= Anant Kanjanapas =

Thai businessman (1941–2020)

Anant Kanjanapas (อนันต์ กาญจนพาสน์, 2 June 1941 – 13 April 2020) was a Sino-Thai business executive, best known as CEO and chairman of Bangkok Land, developer of the Muang Thong Thani project in the northern suburbs of Bangkok.

Anant was the second child and oldest son of Mongkol Kanjanapas, patriarch of the Kanjanapas family. He grew up in Thailand, and attended university in Switzerland. He moved with the family to Hong Kong, where he became an executive at the family's Stelux Holdings, and returned to Thailand in 1989 to head Bangkok Land. Under his leadership and amid an economic boom in Thailand, the company grew spectacularly in the early 1990s, but came crashing down as a result of the 1997 Asian financial crisis.
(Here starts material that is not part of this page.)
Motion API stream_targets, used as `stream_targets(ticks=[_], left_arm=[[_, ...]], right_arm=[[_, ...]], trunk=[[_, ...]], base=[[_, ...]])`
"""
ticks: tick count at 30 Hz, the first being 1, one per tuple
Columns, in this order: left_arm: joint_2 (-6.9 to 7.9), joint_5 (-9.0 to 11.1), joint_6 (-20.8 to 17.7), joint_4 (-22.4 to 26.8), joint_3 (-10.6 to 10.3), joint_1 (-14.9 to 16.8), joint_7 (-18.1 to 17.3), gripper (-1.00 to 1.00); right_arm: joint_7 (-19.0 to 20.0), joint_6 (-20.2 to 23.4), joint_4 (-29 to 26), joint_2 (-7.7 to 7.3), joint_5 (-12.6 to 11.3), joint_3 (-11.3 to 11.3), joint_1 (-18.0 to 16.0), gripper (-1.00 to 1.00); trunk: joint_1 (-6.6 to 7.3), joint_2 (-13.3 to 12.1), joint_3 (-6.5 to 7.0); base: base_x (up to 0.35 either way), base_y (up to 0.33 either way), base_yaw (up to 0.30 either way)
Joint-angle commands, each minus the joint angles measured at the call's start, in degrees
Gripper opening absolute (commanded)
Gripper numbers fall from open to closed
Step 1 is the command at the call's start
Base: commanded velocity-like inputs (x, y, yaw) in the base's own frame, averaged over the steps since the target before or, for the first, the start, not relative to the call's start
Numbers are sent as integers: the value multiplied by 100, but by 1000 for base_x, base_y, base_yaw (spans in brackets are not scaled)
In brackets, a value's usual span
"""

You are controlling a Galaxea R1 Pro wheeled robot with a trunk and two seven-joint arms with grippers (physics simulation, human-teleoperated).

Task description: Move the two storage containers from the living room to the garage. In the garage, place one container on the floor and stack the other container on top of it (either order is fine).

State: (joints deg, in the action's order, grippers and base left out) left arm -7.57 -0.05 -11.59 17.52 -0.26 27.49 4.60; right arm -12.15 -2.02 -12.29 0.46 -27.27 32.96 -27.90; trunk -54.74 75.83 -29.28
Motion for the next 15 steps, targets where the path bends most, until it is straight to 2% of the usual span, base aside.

Anant spent the next decade relatively quietly, reviving the company through the Impact, Muang Thong Thani exhibition and convention centre, finally announcing completion of the company's debt restructuring in 2012, when it paid dividends for the first time in fifteen years. Anant had many political connections, and served as an appointed senator from 1992 to 2000. He continued to head Bangkok Land until his death, and is succeeded in the business by his two sons with his wife Sophie, Peter and Paul. His younger brother Keeree headed the family's other main venture in Thailand, BTS Group Holdings.